Last week, Sears Holdings announced that it will close another 63 stores in January. However, there's no sign that closing more stores will allow Sears Holdings to avoid -- or even delay -- its ongoing spiral into bankruptcy.
Sears is burning cash at an alarming rate
In recent years, Sears Holdings has been burning more than $1 billion of cash annually -- and the long-term trend has been toward ever-greater cash outflows. For its last four reported quarters, Sears' free cash flow was negative to the tune of $2 billion:
Declining vendor support is playing a major role in Sears Holdings' demise. Typically, vendors allow major retailers to pay over time for their merchandise purchases. However, Sears' suppliers are demanding ever-stricter payment terms, due to their worries about the company's financial health.
Sears' management has disputed the extent of this problem, but the numbers don't lie. As of late July, Sears Holdings had $670 million of merchandise accounts payable, representing less than 20% of its inventory. That was down from 29% a year earlier. In effect, Sears is self-financing more than 80% of its inventory today, putting further pressure on its cash production.
The idea behind closing stores
Closing unsuccessful stores has two potential purposes for Sears Holdings. First, the company hopes to reduce its annual losses. Second, it can also reduce its inventory, thus providing a short-term boost to cash flow. Kohl's (NYSE:KSS) has successfully used inventory reduction as a tool to supercharge free cash flow since 2016.
During fiscal 2017, Sears Holdings has gone "all-in" on store closures. During the first half of the year, it closed 125 Kmart stores and 51 full-line Sears locations. It closed more than 100 additional stores last quarter (mostly Kmart locations), and another 28 Kmart stores are scheduled to close this month. Including last week's announcement -- which impacts 18 Sears stores and 45 Kmart stores -- Sears Holdings will have shuttered more than 25% of its stores during 2017.
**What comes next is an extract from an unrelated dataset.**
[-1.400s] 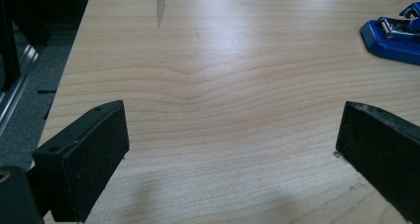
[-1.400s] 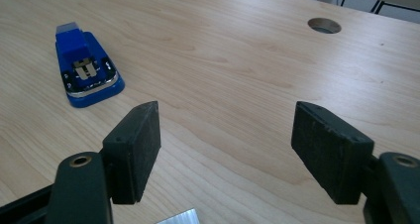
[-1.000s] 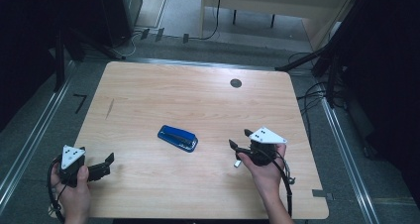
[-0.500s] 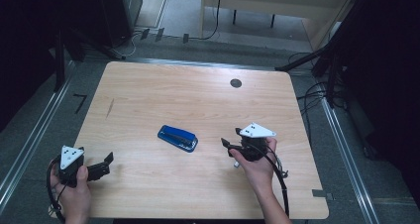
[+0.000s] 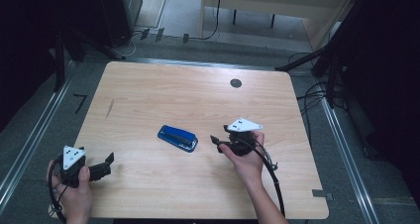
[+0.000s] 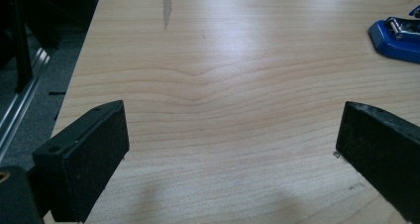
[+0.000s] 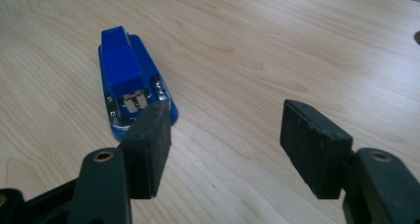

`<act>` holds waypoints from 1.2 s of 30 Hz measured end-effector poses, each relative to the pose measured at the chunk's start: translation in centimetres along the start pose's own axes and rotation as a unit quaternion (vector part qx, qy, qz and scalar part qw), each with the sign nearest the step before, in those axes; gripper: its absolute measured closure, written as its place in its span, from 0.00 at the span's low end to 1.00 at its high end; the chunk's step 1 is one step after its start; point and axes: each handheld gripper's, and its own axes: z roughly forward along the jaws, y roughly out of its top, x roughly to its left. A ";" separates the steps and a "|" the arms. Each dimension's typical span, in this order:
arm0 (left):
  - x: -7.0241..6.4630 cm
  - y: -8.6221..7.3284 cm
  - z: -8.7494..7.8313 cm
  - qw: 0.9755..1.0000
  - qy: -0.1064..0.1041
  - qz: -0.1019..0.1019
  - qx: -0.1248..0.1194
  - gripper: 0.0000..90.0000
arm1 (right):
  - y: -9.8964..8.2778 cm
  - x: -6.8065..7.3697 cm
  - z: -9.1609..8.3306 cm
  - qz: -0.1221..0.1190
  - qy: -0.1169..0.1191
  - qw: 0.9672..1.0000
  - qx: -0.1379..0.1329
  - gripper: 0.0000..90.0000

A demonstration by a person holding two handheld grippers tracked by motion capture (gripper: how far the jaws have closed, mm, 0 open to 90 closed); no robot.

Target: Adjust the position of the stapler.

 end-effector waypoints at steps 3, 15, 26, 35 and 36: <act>0.0 0.0 0.0 1.000 -0.001 -0.001 0.000 0.01 | 0.4 0.2 0.8 0.001 0.009 1.000 0.008 0.42; -0.1 0.0 0.1 1.000 -0.004 0.005 0.004 0.01 | 1.5 1.1 2.6 -0.005 0.041 0.999 0.020 0.41; 0.1 0.2 0.3 1.000 -0.012 0.001 0.012 0.01 | 2.3 2.2 3.4 -0.019 0.063 0.998 0.025 0.41; 0.0 0.2 0.4 1.000 -0.015 0.006 0.016 0.01 | 2.7 3.5 4.8 -0.042 0.094 0.994 0.033 0.41; 0.0 0.2 0.4 1.000 -0.014 0.005 0.016 0.01 | 2.7 3.6 5.0 -0.044 0.095 0.994 0.036 0.41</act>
Unfortunately, while closing stores will help Sears cut costs, it doesn't address the company's real problem, which is that customers are abandoning it. In total, Sears Holdings hopes to reduce its operating expenses by $1.25 billion this year, but revenue is on pace to plunge by $5 billion. The net result will be little or no improvement in profitability.
Boosting cash without improving liquidity
The worst news for Sears Holdings shareholders is that closing stores may not improve liquidity as much as management hopes. Every time the company closes a store, it must mark down inventory even further as part of the clearance sale. It's also on the hook for severance costs for many employees.
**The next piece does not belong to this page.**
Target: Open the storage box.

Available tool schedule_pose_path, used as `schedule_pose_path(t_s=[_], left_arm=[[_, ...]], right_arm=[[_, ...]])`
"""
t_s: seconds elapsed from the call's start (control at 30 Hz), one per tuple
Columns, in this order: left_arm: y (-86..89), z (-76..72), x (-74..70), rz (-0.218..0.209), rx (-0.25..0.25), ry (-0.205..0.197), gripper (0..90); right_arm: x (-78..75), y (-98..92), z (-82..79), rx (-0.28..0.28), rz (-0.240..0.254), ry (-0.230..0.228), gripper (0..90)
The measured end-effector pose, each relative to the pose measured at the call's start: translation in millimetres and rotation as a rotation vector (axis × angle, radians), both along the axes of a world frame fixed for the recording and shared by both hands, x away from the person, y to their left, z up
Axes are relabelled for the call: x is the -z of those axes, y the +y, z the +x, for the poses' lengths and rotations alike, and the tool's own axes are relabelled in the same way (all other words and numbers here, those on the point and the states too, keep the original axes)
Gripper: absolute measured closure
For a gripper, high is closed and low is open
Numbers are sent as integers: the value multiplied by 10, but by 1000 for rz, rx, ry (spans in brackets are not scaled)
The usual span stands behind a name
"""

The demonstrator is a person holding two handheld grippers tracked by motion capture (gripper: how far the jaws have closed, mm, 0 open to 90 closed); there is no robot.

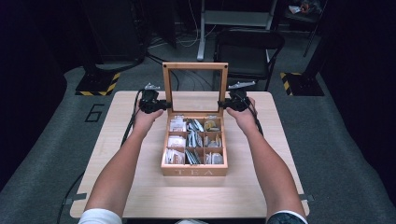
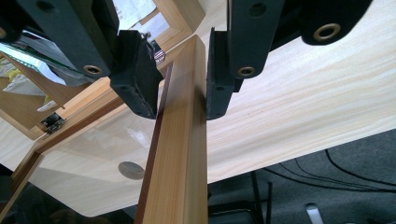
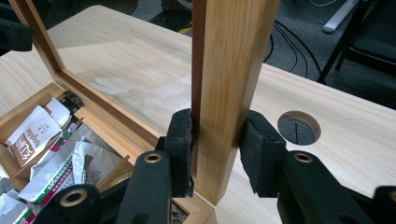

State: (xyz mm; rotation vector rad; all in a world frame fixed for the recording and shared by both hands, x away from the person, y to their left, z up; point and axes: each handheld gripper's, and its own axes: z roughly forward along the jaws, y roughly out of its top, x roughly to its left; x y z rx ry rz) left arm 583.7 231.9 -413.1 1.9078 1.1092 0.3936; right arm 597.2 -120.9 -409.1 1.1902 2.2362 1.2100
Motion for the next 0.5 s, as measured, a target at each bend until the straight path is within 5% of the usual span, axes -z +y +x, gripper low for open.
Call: schedule_pose_path(t_s=[0.5], left_arm=[[16, -60, -27, -16, -17, 10, 612]], right_arm=[[39, 9, 74, 29, 23, 30, 641]])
Sears executives have previously stated that these costs are more than offset by the cash windfall from liquidating inventory (thus reducing working capital) and -- in some cases -- selling the store building. This would certainly be true if Sears were a profitable company like Kohl's. For Kohl's, the extra cash generated from reducing inventory or selling assets is available to be returned to shareholders. By contrast, the impact on Sears is less clear.
The issue is that Sears Holdings routinely borrows against its inventory and real estate to fund inventory purchases and other expenses. As the company downsizes, it will have less inventory and real estate available to use as collateral for future loans. Thus, the net improvement in cash from closing stores may be fully offset by lower borrowing capacity.
Liquidity is quickly becoming a major problem for Sears Holdings. It is burning cash as fast as it can sell off assets, and there is a large amount of debt coming due in mid-2018. Until now, Sears' billionaire CEO Eddie Lampert has always stepped in to keep the company afloat. But if the company runs out of collateral for new loans, that lifeline could disappear, leading to the demise of one of America's most iconic retailers.